Some investors looking to bolster their portfolio with dividend stocks might overlook Microsoft (MSFT 0.11%) and Apple (AAPL -0.65%) due to their low dividend yields. This is arguably a big mistake.
Though both companies pay investors low dividends compared to the average yield of stocks in the S&P 500, the two stocks make up in other areas for what they lack in yield. For the dividend investor specifically, both stocks' payouts have outstanding long-term growth prospects.
This means that investors who own these stocks will likely see their payments increase significantly over the next five to 10 years, likely with increases every year.
But which of these two stocks is the better pick for dividend investors? To find out, let's compare them in several key areas, including business growth, dividend yield, and payout ratio.
Growth
Both Apple and Microsoft's top-line growth rates have been rattled by an uncertain macroeconomic environment. But both companies have seen revenue trends make progress toward more-normalized levels in recent quarters.
Microsoft's revenue in its most recent quarter, for instance, rose 8% year over year. That was an improvement from 7% growth in the period ended three months earlier and 2% growth in the quarter ended on Dec. 31, 2022.
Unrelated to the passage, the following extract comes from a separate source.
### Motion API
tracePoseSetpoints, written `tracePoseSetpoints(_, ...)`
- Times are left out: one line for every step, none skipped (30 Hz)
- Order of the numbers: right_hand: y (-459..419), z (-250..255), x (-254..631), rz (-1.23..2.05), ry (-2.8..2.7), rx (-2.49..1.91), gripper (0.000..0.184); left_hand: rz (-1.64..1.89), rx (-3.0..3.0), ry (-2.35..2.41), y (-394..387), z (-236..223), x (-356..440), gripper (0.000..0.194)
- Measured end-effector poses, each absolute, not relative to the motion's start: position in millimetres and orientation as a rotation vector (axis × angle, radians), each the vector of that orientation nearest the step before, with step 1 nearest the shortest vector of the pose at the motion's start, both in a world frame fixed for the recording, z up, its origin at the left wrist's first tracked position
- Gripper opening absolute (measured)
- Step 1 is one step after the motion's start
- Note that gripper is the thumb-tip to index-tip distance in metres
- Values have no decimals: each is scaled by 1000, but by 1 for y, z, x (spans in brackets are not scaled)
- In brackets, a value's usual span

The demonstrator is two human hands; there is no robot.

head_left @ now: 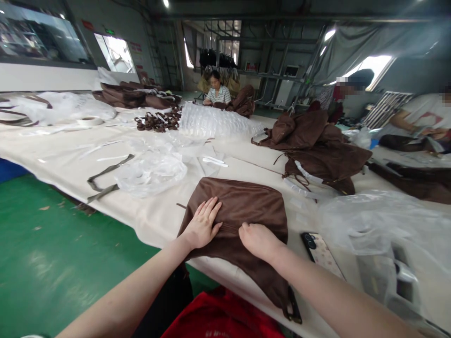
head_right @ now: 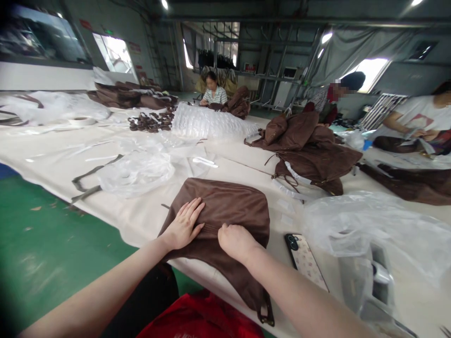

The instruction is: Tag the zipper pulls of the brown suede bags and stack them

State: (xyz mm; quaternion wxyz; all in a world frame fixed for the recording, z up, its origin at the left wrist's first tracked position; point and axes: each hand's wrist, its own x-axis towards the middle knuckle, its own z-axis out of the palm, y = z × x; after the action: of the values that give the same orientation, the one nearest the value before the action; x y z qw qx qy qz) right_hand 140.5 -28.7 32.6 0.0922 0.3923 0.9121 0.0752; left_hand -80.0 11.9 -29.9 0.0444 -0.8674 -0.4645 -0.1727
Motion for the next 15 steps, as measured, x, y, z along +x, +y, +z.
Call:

Apple's revenue growth actually turned to a decline in the first quarter of fiscal 2023, with sales falling 5% year over year. But this year-over-year decline has improved to almost breakeven in the company's most recent quarter, when revenue fell only 1% and earnings growth turned positive.
Though Apple's top-line growth trends are expected to improve in fiscal 2024 and beyond, analysts expect Microsoft's growth to generally continue outpacing Apple's. This is particularly evident in analysts' forecast for Microsoft's earnings per share to grow at an average rate of 14.4% annually over the next five years versus a consensus for Apple's earnings to rise just 6.4% per year over this same period.
While investors can't count on analysts' forecasts to be accurate, the wide difference in the expectations for these two companies, combined with Microsoft's recent outperformance when it comes to growth, is enough to give Microsoft the win here.
Dividend yield
Microsoft's dividend yield of 0.8% is well below the average yield of stocks in the S&P 500 of 1.6%, but it easily beats Apple's. The iPhone maker's yield is just 0.5%.
Of course, dividend investors likely aren't considering these stocks for their paltry yields today but rather for their potential yields in the future, on today's cost basis. Both companies should have substantially higher dividend payouts five to 10 years from now.
Consider that Microsoft's quarterly dividend payout has increased from $0.23 in 2013 to $0.68 today. Apple's has risen from a split-adjusted $0.11 to $0.24 over this same period. Though it's impossible to know how rapidly the two companies' dividends will grow over the next 10 years, they'll likely at least double -- and if Microsoft grows its business faster than Apple's, its payout could grow even faster.
Microsoft wins on dividend yield, with both a better yield today and higher expected growth for its payments over the next five to 10 years.
Payout ratio
One important area where Apple wins fair and square is payout ratio, or the percentage of earnings that the company distributes in dividends. All else equal, a lower payout ratio means that there's more room for dividend growth and that the dividend payout is safer (unlikely to be reduced, paused, or eliminated).
Apple's payout ratio of just 16% is extremely low. This is likely because the company has preferred to spend far more of its capital-return program on stock buybacks. Though Microsoft also buys back its stock, the company has recently been opting to spend more on its dividend than on repurchases. The company's incrementally stronger preference for a dividend compared to Apple management's means that Microsoft has a higher payout ratio of 27%. Though that's still a healthy figure.
Apple wins when it comes to payout ratio, but Microsoft is the overall winner as a dividend stock. Sure, investors will have to pay a higher valuation to get access to Microsoft's dividend and its growth momentum; the company trades at 34 times earnings versus Apple's price-to-earnings multiple of 31. But this is a fair price to pay for a meaningfully better dividend.